By then, industry and light manufacturing had also begun to leave the city in search of cheaper land and cheaper labor, whether on the urban periphery, in the countryside, or further away in the South and abroad. Not only did the wartime spike in production slow after 1945, but the federal tax structure encouraged manufacturers to build factories in outlying areas rather than refurbish existing facilities inside the city. In the 1950s, the population of Newark decreased by 92,000 people as suburbanization advanced.

The Newark Housing Authority embarked on a decades-long urban renewal program meant to draw middle- and upper-income earners back into the city by revitalizing the Central Business District and establishing cultural and educational institutions in urban renewal territory. These measures were intended to alleviate investor fears and attract funds to redevelop these contested areas. They also cut across the fabric of existing neighborhoods, breaking up active family networks and communities as the housing stock was cleared out. For most of the 1960s, urban renewal policies rejected selective rehabilitation in favor of large-scale clearance and the redevelopment of entire neighborhoods.

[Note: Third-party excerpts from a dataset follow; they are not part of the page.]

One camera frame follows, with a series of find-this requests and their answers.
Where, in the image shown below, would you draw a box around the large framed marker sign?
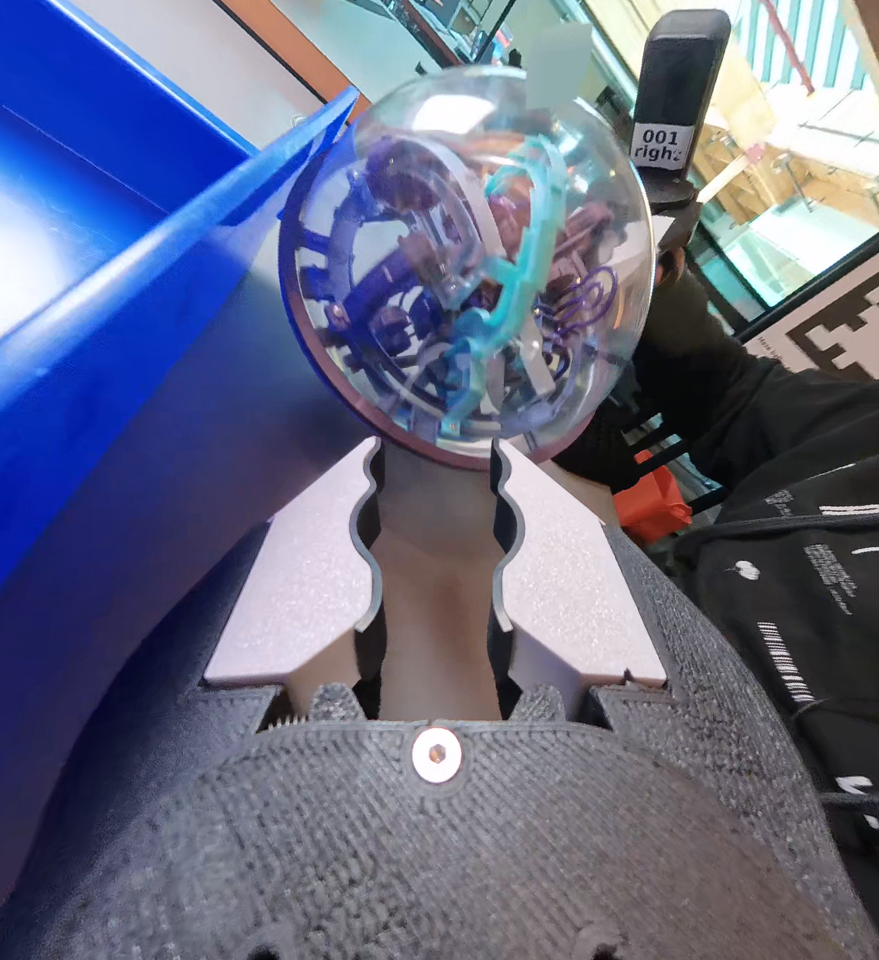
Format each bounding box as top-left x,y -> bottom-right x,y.
739,225 -> 879,380

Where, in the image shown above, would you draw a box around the orange object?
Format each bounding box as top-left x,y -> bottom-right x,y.
619,448 -> 693,550

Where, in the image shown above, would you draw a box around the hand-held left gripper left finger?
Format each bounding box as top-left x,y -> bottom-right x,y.
203,437 -> 387,715

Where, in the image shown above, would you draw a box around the person's black printed hoodie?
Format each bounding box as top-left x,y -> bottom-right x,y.
672,375 -> 879,960

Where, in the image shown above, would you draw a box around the blue plastic bin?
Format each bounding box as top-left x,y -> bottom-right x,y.
0,0 -> 362,639

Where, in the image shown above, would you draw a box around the person's right forearm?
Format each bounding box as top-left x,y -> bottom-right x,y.
559,258 -> 793,496

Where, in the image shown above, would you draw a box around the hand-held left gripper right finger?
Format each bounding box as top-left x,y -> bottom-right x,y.
489,437 -> 669,720

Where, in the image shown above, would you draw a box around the clear maze ball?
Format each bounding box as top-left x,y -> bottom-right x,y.
278,66 -> 654,472

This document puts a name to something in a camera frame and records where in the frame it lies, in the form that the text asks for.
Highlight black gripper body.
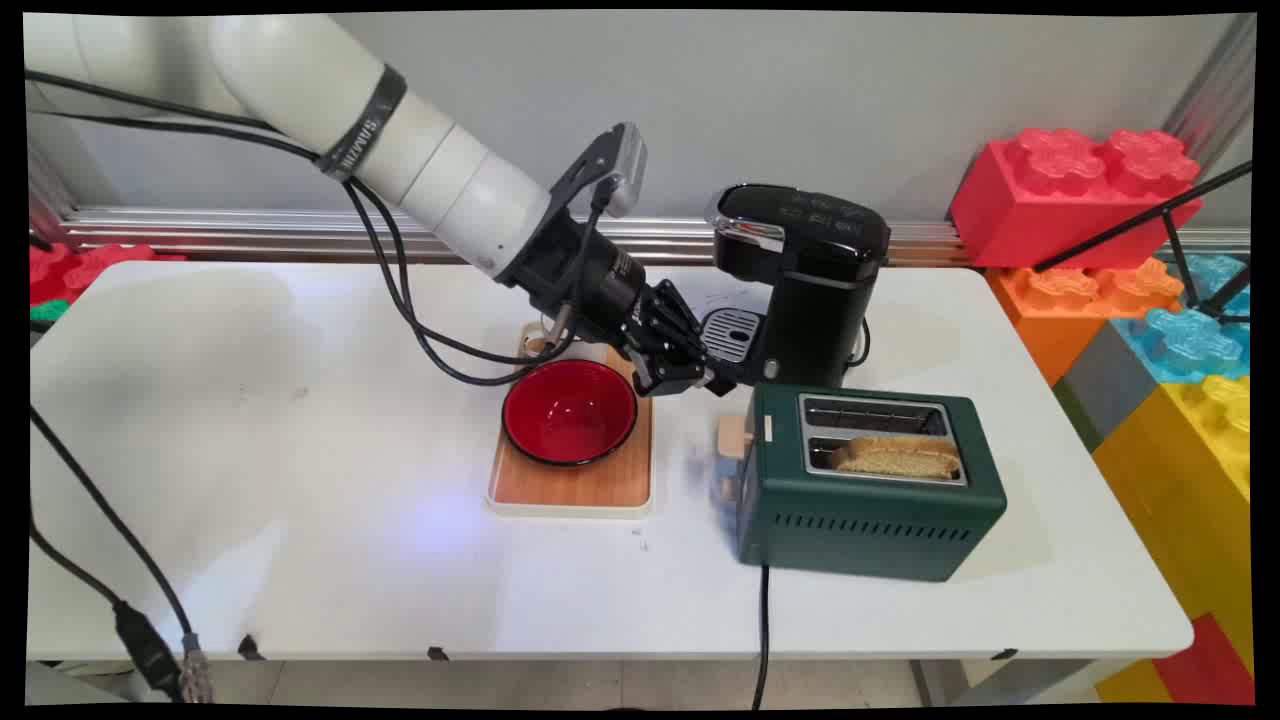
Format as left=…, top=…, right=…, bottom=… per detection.
left=497, top=206, right=709, bottom=369

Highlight red bowl with black rim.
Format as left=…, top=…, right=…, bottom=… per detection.
left=501, top=359, right=639, bottom=468

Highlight black coffee maker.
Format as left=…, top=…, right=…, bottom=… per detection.
left=700, top=184, right=891, bottom=391

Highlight wooden cutting board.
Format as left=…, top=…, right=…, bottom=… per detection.
left=486, top=322, right=655, bottom=519

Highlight toasted bread slice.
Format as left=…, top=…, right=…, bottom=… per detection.
left=829, top=435, right=963, bottom=480

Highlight green two-slot toaster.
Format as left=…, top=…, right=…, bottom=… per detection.
left=716, top=383, right=1008, bottom=583

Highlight orange giant toy brick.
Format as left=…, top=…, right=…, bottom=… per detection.
left=985, top=258, right=1185, bottom=387

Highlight grey giant toy brick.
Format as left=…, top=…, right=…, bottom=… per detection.
left=1060, top=320, right=1161, bottom=441

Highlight red giant toy brick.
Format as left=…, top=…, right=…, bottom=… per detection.
left=949, top=127, right=1204, bottom=270

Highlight black tripod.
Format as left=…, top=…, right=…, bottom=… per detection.
left=1033, top=160, right=1253, bottom=325

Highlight blue giant toy brick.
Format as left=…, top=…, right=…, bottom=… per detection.
left=1110, top=253, right=1251, bottom=385

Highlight yellow giant toy brick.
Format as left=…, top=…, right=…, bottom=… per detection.
left=1090, top=374, right=1253, bottom=677

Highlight aluminium frame rail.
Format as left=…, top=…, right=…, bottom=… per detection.
left=60, top=206, right=1251, bottom=267

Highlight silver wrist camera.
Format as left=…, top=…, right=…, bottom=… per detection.
left=546, top=122, right=649, bottom=220

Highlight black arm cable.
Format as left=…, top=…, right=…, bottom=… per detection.
left=26, top=68, right=613, bottom=387

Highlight black toaster power cord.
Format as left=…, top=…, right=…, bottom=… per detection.
left=750, top=564, right=771, bottom=711

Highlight black velcro strap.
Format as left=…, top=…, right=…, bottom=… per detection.
left=318, top=64, right=409, bottom=183

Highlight black cables with plugs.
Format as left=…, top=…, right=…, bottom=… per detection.
left=28, top=405, right=215, bottom=703

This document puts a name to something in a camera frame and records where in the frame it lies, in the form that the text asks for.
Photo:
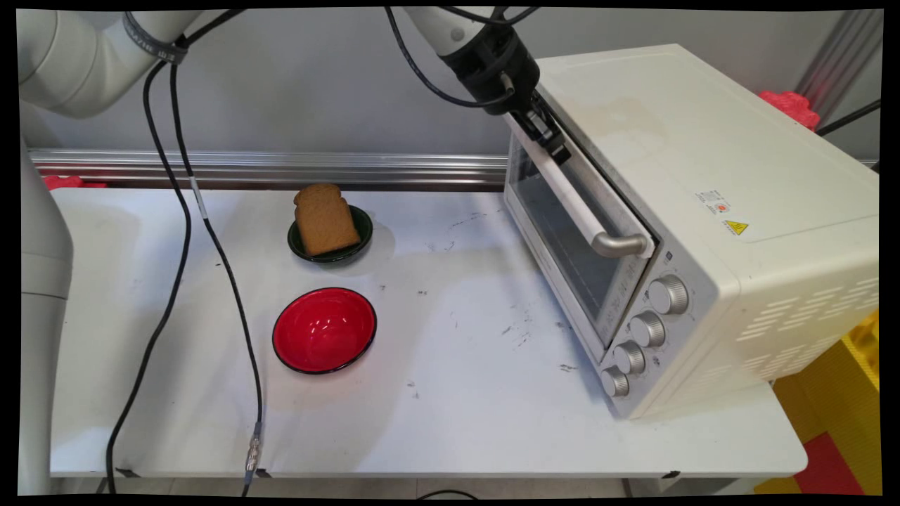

The burden of relocation, especially in Newark’s Central Ward, fell largely on the shoulders of its predominantly African-American residents: from 1959 to 1967, 12,000 African-American families in the city center were displaced by land clearance to make room for public housing and highway construction.

This is where the Grid comes in, specifically the four parallel streets of McCarter Highway, Mulberry Street, Broad Street, and Halsey Street. Each street was conceived and configured to draw the planners’ idealized residents (back) into the city.